PISA – La sfida interna del Pisa si chiude con una sconfitta per 1-2 contro il Genoa, al termine di un incontro in cui la compagine toscana ha assaporato l’illusione del vantaggio per poi subire il ritorno della formazione ligure. Una gara decisa dagli episodi e, soprattutto, dalla maggiore lucidità offensiva degli ospiti, capaci di punire a caro prezzo le disattenzioni e la mancanza di cinismo palesate dai nerazzurri nei momenti cruciali del match.
L’avvio di partita vede il Genoa prendere in mano il controllo del possesso palla. I primi dieci minuti di studio culminano, all’11’, con la prima vera occasione di marca ospite: una conclusione di Baldanzi che termina di poco a lato. La risposta del Pisa non si fa attendere e si concretizza al 17′, quando un’asse offensiva tra Tramoni e Angori porta quest’ultimo al tiro, deviato in calcio d’angolo. Sugli sviluppi del corner, i padroni di casa sbloccano il risultato: Canestrelli svetta di testa e supera il portiere avversario, firmando l’1-0. Al 22′, la squadra toscana ha la colossale opportunità per raddoppiare: su un contropiede scaturito da un angolo genoano, Angori si presenta a tu per tu con Bijlow ma calcia addosso all’estremo difensore, ignorando il compagno Tramoni completamente smarcato a centro area con lo specchio della porta sguarnito.
Il gol divorato cambia l’inerzia della frazione. Il Genoa si riorganizza e al 41′ trova la rete del pareggio: un rapido uno-due in area tra Baldanzi ed Ekathor libera quest’ultimo, che con precisione indirizza la sfera nell’angolino dal centro dell’area di rigore. Prima del riposo, il Pisa rischia addirittura il tracollo. Al 45′, una palla sanguinosa persa da Aebischer nei pressi di una rimessa laterale nella propria metà campo innesca l’avanzata di Colombo; l’attaccante ospite parte palla al piede ma, giunto alla conclusione, calcia alto graziando la retroguardia nerazzurra.
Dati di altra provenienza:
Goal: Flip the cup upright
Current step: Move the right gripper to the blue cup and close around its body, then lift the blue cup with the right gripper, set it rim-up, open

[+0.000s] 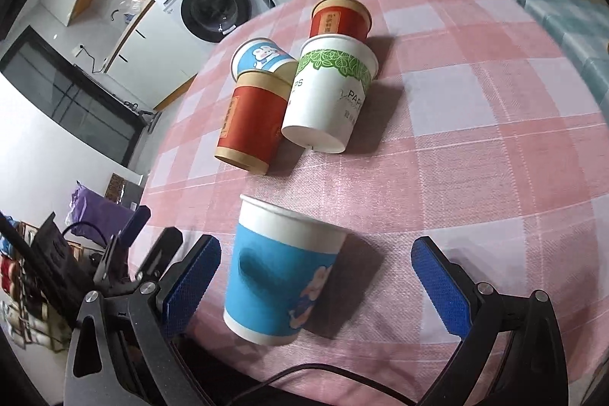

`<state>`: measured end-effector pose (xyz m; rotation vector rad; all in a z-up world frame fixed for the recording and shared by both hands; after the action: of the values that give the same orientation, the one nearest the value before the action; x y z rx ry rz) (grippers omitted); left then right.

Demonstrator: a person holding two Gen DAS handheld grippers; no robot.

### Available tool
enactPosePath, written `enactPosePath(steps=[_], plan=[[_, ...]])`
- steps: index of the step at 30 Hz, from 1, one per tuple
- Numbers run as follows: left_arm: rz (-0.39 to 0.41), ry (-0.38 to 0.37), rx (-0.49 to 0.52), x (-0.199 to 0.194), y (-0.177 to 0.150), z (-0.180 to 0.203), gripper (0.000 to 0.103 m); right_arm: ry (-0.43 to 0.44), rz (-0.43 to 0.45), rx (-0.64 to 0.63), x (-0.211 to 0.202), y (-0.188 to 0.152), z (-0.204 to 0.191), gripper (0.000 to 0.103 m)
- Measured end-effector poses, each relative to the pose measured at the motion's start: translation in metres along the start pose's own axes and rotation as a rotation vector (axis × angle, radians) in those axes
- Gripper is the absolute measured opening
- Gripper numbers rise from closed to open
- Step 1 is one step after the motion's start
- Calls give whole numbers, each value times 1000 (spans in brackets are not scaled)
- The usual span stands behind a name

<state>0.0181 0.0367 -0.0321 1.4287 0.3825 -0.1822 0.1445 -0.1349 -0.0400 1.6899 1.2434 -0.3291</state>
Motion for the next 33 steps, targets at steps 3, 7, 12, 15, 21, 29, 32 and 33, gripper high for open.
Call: enactPosePath(steps=[3, 7, 12, 15, 21, 29, 32, 33], plan=[[-1, -1, -1, 0, 0, -1, 102, 11, -53, 35, 9, 2, -2, 102], [-5, -1, 2, 1, 0, -1, 102, 2, -85, 49, 15, 7, -4, 100], [-6, 1, 0, 2, -1, -1, 102, 0, -145, 52, 20, 9, -8, 100], [-8, -1, 0, 3, -2, 0, 102, 8, -179, 73, 28, 9, -8, 99], [-8, 5, -1, 3, -3, 0, 102, 4, -200, 79, 34, 11, -11, 90], [-12, 0, -3, 5, -5, 0, 102, 11, -204, 97, 41, 11, -11, 81], [-14, -2, -1, 6, -6, 0, 102, 35, -220, 121, 43, 10, -9, 77], [-15, -2, 0, 6, -6, 1, 102, 39, -227, 126, 43, 9, -8, 75]])
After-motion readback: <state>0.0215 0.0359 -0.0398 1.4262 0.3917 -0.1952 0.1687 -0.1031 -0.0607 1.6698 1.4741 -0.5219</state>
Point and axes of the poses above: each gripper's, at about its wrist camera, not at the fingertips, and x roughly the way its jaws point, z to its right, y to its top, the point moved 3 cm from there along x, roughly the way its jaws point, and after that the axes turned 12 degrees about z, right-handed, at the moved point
Il rientro dagli spogliatoi conferma l’atteggiamento aggressivo della compagine ligure. Al 49′, Colombo si rende subito pericoloso prima con un tiro a botta sicura sventato da Semper con i piedi in calcio d’angolo, e poi con un colpo di testa sulla successiva battuta, bloccato senza difficoltà dal portiere. L’episodio che indirizza definitivamente l’incontro si materializza al 51′: un tiro verso la porta di Baldanzi viene intercettato in area da un tocco col braccio di Canestrelli. Il direttore di gara assegna il calcio di rigore, trasformato con freddezza dallo stesso Colombo, che porta in vantaggio gli ospiti.
Costretto a inseguire, il Pisa tenta di imbastire una reazione. Al 62′, un debole colpo di testa centrale di Moreo è facile preda di Bijlow. La spinta toscana si fa più convinta al 71′, quando una tripla occasione non sortisce effetti: il tiro a botta sicura di Aebischer viene ribattuto, la palla giunge ad Angori la cui conclusione viene deviata in angolo, dal quale non scaturiscono ulteriori pericoli. Le squadre si allungano e gli spazi si dilatano: al 77′, un uno-due tra Onana e Colombo porta quest’ultimo al tiro, trovando la pronta risposta di Semper. L’ultimo sussulto nerazzurro arriva all’81’, quando Durosinmi innesca Piccinini a campo aperto, ma la conclusione dell’italiano si spegne di poco a lato, sancendo la definitiva sconfitta del Pisa.
Il tabellino
PISA (3-5-2): Semper; Calabresi (60’ Cuadrado); Caracciolo, Canestrelli; Toure (70’ Piccinini), Akinsanmiro (60’ Vural), Aebischer, Loyola (55’ Meister), Angori; Tramoni (70’ Durosinmi), Moreo. All. Hiljemark.
GENOA (3-4-2-1): Bijlow; Marcandalli, Ostigard, Vasquez; Sabelli (86’ Otoa), Masini, Amorim (78’ Ekuban), Martin; Baldanzi (65’ Messias); Colombo (78’ Vitinha), Ekhator (65’ Onana). All. De Rossi.
RETI: 18’ Canestrelli (P), 41’ Colombo (G), 54’ Colombo (G).
NOTE: Ammoniti: Calabresi (P), Aebischer (P), Ostigard (G), Caracciolo (P).